By now you’ve probably heard the dire dictum, “Sitting is the new smoking.” Sounds extreme, but the guy behind the phrase — Dr. James Levine, a Mayo Clinic-vetted expert on obesity, and the inventor of the treadmill desk — posits that a sedentary lifestyle is as dangerous as nicotine, H.I.V. or parachuting. That’s right: parachuting.
In case you are reading this sitting down, here are a few simple stretches to counteract the effects of staying static for so long.
First, come to the edge of your seat, parallel your feet (bare, if possible) directly on the floor, and check your alignment: knees over ankles and shoulders over hips. Take a moment to come into your breath and set your intention —telling yourself that the next five to 10 minutes of stretching will improve your mood, concentration and productivity is as powerful as the movements themselves.
Neck Release with Eagle Arms
Start with Garuḍāsana (eagle) arms. Cross your arms at the elbows, draw your forearms toward your face, and, with your upper arms parallel to your thighs, roll your shoulder blades down your back as you lengthen your elbows away from your chest. Inhale completely and use your exhale to slowly turn your head to the right. Take a deep breath in and use your exhale to return to center. Take it to the other side.
Repeat three times on each side, taking your gaze a little bit further each time. After the third round, switch which eagle arm is on top and take the series again.
Why this stretch: The first thing to collapse when we’re seated at a desk is our shoulders. The result is a closed off heart center, strain in the neck and extra weight in the lumbar. By rolling the shoulders down and knitting them around the spine in this stretch, we create length through the whole spinal column and make space for the neck to release and lengthen. Our collarbones lift, the heart shines forward and the navel engages to support the low back. Relief!
Seated Spinal Twist
Reground your feet. Keeping your hip points facing forward, inhale to lengthen your spine and exhale to twist to the right. Bring the back of your left hand to the outside of your right knee; dome your right fingertips on the seat behind you, or, for a deeper stretch, rest your forearm on top of the chair. Take several rounds of breath here, using inhales to lengthen and exhales to deepen into the twist and wring out the spine. Release and repeat on the other side.
Pro tip: Twists happen from the abdomen just as much as they happen from the spine. They are wonderful for digestion and great for internal organ massage. To go deep, draw your bellybutton in, up and back to activate your core to create a hollow belly to twist around. Your arms are there for support, but the twist should happen from the base of the belly up.
Figure Four Hip Opener
Hip openers are one of the most commonly requested postures in yoga classes. No surprise, seeing as sitting–at desks, in cars, on the subway–compresses and tightens our hip flexors and provides us with little to no time to stretch and strengthen that major muscle group.
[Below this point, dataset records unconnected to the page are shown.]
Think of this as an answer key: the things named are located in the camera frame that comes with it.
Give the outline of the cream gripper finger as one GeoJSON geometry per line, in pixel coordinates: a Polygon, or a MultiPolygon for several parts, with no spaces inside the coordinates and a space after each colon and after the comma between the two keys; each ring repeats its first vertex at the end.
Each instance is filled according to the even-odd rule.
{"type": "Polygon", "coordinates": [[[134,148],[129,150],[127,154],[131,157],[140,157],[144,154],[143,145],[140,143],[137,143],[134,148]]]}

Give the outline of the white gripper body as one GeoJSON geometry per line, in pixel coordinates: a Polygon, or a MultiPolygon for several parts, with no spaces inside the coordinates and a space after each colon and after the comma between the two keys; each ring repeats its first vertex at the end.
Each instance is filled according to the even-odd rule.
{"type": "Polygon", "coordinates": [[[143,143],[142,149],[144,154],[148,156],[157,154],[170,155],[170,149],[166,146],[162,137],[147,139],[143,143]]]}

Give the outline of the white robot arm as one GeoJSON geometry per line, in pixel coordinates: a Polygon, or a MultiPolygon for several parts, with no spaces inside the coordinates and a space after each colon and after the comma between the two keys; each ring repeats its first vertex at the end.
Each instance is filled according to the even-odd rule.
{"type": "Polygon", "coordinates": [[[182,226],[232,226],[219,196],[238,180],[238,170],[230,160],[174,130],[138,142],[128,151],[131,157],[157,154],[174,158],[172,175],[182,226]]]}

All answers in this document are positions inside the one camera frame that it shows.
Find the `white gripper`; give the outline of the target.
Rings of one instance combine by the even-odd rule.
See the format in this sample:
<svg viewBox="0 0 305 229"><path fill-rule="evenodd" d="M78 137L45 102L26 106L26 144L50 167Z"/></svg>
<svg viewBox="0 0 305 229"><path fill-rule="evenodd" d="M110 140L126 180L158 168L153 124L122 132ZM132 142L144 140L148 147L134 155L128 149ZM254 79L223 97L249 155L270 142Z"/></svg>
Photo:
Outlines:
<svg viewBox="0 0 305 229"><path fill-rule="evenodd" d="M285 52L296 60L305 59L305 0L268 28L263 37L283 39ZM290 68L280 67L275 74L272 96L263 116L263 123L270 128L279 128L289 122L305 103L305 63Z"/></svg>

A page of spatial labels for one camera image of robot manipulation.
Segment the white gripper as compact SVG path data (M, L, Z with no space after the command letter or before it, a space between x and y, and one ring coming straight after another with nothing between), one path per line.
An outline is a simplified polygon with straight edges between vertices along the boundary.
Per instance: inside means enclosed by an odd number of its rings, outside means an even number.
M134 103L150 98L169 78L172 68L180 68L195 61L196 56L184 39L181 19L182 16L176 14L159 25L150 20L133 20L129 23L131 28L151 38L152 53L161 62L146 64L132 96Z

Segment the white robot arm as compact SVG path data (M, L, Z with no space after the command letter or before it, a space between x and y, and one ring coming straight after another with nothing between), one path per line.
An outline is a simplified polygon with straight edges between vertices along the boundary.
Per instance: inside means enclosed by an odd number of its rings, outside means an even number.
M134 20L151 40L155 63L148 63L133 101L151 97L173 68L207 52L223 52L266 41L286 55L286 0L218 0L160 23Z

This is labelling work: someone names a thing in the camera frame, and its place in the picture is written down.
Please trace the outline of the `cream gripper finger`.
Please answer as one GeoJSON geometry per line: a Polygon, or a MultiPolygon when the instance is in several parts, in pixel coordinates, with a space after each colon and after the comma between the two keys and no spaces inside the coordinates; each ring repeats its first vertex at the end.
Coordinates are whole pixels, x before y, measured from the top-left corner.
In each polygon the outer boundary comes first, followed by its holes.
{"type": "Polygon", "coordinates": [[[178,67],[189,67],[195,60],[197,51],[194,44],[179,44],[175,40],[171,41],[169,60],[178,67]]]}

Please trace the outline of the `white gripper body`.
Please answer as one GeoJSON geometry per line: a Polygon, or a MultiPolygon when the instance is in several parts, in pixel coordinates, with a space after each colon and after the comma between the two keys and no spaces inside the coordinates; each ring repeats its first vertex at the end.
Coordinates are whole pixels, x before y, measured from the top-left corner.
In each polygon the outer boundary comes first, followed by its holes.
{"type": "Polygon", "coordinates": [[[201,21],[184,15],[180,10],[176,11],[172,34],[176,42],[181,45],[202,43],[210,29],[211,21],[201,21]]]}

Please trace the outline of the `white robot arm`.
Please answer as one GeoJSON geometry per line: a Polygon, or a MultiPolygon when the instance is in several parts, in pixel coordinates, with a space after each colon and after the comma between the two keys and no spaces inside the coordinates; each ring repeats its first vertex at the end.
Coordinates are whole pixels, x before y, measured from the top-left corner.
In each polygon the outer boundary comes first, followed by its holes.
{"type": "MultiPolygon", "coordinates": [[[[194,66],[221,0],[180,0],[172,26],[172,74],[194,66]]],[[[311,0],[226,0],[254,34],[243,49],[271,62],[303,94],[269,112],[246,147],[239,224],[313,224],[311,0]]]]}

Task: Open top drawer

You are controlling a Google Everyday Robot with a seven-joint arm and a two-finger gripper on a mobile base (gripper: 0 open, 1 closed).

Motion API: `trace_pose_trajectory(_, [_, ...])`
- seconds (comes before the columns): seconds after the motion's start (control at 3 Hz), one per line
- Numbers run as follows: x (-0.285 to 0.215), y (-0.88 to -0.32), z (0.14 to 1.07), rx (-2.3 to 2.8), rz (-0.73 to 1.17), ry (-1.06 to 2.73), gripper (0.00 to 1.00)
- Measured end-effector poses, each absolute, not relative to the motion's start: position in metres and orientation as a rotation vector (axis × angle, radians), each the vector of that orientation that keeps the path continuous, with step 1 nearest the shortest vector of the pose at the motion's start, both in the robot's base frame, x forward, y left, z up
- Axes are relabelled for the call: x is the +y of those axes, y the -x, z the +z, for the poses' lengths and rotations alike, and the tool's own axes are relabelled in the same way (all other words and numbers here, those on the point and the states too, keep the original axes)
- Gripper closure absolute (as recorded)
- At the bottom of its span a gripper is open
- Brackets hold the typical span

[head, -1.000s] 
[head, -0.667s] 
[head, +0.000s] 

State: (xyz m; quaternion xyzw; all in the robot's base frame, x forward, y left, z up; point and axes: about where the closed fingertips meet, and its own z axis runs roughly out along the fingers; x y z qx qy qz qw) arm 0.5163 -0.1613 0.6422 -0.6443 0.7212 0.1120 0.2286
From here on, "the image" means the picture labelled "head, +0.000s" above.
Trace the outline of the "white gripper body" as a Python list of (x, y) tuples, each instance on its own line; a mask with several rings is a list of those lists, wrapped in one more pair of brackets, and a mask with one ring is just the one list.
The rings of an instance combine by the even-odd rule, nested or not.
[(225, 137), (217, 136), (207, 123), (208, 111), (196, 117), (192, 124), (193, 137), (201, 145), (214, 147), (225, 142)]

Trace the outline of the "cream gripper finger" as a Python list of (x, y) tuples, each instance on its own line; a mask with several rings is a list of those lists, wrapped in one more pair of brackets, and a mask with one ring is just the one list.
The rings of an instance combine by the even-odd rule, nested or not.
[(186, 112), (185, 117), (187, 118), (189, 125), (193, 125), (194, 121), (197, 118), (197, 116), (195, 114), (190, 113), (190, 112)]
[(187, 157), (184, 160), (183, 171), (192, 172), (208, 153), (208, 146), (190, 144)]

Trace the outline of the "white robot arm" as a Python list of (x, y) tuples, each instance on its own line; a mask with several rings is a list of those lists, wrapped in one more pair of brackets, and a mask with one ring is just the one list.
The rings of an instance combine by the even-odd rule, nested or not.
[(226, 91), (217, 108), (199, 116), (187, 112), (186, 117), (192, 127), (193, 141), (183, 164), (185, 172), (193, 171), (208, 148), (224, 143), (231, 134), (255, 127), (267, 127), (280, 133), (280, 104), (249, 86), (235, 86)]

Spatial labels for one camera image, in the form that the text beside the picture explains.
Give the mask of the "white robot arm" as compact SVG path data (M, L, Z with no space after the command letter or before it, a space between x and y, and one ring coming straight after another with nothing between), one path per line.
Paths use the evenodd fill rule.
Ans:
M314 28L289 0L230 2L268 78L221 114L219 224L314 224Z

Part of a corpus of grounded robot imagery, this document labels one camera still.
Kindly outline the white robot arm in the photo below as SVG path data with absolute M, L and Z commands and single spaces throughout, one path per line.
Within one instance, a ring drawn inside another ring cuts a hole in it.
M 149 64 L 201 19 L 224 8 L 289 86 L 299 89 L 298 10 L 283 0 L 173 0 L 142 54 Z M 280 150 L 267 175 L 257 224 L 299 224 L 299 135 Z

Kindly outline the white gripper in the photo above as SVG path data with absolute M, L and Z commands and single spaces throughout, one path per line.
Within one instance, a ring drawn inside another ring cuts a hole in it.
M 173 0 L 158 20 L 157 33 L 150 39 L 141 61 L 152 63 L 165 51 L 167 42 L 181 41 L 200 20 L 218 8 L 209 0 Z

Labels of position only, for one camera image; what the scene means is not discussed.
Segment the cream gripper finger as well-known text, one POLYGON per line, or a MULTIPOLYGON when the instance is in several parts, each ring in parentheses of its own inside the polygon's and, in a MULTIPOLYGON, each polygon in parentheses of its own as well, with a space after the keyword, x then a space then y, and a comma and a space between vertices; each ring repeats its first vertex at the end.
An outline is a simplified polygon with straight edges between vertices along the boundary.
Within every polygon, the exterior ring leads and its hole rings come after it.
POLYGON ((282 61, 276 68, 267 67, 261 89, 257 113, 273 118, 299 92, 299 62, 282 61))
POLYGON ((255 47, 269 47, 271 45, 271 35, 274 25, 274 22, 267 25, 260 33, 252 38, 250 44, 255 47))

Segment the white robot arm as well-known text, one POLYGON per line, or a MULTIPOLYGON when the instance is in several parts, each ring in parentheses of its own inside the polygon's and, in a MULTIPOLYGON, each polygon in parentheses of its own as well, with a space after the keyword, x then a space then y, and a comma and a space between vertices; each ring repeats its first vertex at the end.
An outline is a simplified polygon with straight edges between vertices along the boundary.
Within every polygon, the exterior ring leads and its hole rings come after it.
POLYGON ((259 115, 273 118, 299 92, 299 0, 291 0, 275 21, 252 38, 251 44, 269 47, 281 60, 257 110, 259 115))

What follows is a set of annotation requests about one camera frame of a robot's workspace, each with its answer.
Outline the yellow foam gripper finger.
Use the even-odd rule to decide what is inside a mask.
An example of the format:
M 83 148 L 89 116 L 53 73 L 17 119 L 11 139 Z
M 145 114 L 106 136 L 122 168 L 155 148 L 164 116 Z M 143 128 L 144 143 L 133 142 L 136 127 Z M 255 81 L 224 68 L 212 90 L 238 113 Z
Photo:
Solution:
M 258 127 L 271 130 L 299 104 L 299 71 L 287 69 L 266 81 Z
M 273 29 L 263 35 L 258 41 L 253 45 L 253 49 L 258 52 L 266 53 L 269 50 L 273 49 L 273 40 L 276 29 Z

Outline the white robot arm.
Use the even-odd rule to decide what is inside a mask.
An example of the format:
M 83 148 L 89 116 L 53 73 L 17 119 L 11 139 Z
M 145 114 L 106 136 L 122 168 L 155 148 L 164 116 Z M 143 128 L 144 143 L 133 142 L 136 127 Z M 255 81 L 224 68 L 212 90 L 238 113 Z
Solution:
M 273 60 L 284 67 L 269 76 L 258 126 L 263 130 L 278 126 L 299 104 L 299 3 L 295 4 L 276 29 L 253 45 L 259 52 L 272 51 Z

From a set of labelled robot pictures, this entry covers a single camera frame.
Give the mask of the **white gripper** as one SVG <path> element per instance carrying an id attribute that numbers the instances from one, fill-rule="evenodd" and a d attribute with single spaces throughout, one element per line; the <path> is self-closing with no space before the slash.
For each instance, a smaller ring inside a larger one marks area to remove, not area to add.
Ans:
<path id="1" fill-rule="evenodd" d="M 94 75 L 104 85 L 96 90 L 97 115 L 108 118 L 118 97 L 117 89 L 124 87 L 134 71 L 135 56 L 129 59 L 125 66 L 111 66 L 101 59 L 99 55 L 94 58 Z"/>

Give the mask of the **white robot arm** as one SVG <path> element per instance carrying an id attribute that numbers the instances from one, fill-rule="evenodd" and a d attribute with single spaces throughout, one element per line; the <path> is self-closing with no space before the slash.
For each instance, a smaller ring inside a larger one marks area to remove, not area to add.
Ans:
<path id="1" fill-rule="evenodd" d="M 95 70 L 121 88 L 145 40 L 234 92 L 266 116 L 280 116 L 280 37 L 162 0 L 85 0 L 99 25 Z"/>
Fix it: Scoot back from your desk and cross your right ankle over your left knee, making a figure four shape with your legs. Place your hands on your hips and energetically push your right knee toward the floor so both knees are level. Stay here or hinge forward. If you’re really feeling it, bring your fingers to the floor in front of you. Rest your forehead on your desk or let your head hang heavy toward the floor. Stay for several rounds of breath. Rise up slowly if you’ve hinged forward, switch legs, and take the other side.
Seated Seated Forward Bend
Paschimottanasana, or seated forward bend, seems like an apt asana to include in this seated series. You’ll need a little more clearance from your desk for this one: Move your chair back far enough so you can extend your legs out long in front of you.* Flex your feet and curl your toes up toward your heart. On an inhale draw your navel to your spine and exhale to extend out and over your legs. Only go as far as you can with a flat back and use your arms to support your forward fold. Stay extended for several breathes. Rise up slowly and draw one knee at a time into your chest, circling each ankle. Take a few more deep breaths, put your shoes back on (optional), and get back to work.
*Can’t lengthen your legs? No problem. Keep your knees bent, fold forward as far as is comfortable, and rest your hands on your thighs. Instead of thinking about getting your fingers to your toes, use your inhales to breath length into the spine and your exhales to hinge at the hips, reaching the crown of your head forward.